En outre, la population est très peu mobile. Dans ce département frontalier qui s'étire en longueur, les allocataires sont souvent très éloignés de la CAF centrale. Il leur sera difficile de trouver des services de proximité si l'on ne maintient pas une réelle présence de la CAF.

J'ajoute que les territoires concernés sont au demeurant très différents. Les partenariats d'action sociale et les politiques de traitement de l'habitat indigne revêtent une importance majeure dans ce département où, comme dans l'ensemble de la région Nord-Pas-de-Calais, une part importante de la population vit dans un habitat ancien, dégradé.

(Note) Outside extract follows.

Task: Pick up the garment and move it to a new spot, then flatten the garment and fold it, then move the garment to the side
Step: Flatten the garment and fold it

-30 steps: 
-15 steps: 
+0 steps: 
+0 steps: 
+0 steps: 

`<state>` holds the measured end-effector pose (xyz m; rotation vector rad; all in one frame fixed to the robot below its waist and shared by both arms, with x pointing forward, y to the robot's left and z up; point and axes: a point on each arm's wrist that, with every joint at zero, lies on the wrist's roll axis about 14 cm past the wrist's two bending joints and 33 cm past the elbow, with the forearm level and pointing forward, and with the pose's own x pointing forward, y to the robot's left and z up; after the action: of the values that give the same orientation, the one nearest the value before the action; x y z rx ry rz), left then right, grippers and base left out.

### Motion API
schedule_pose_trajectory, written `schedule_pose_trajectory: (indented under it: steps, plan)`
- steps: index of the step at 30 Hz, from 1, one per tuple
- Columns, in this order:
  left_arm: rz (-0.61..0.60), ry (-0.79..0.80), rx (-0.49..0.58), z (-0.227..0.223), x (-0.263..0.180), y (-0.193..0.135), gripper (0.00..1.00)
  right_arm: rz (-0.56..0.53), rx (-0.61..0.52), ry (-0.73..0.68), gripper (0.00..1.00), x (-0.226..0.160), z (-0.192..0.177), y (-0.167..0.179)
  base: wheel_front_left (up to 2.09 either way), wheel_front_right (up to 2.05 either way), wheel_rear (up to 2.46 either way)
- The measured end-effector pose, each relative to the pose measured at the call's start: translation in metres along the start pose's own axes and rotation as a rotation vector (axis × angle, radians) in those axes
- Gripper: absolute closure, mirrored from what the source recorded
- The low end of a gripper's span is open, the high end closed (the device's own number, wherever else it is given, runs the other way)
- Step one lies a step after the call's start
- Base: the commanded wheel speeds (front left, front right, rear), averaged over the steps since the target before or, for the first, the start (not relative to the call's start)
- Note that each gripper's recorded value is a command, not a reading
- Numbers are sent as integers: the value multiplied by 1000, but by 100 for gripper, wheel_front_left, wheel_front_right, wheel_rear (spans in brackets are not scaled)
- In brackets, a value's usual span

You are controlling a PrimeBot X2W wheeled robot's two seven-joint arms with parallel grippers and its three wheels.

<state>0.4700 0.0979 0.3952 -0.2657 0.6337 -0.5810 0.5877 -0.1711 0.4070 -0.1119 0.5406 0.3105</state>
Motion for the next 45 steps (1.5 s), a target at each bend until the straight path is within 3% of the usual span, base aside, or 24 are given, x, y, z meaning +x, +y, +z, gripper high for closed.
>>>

Les huit commissions départementales nous permettent - et c'est une nécessité - de conduire des politiques spécifiques d'action sociale sur chacun de ces territoires, qu'ils soient urbains ou ruraux. Dans certaines zones très impliquées dans la politique de la ville, il existe un besoin d'accompagnement d'action sociale très fort. À cette fin, il faut conserver de la souplesse et adapter, avec les élus de terrain, nos politiques de solidarité aux besoins de grande proximité des populations.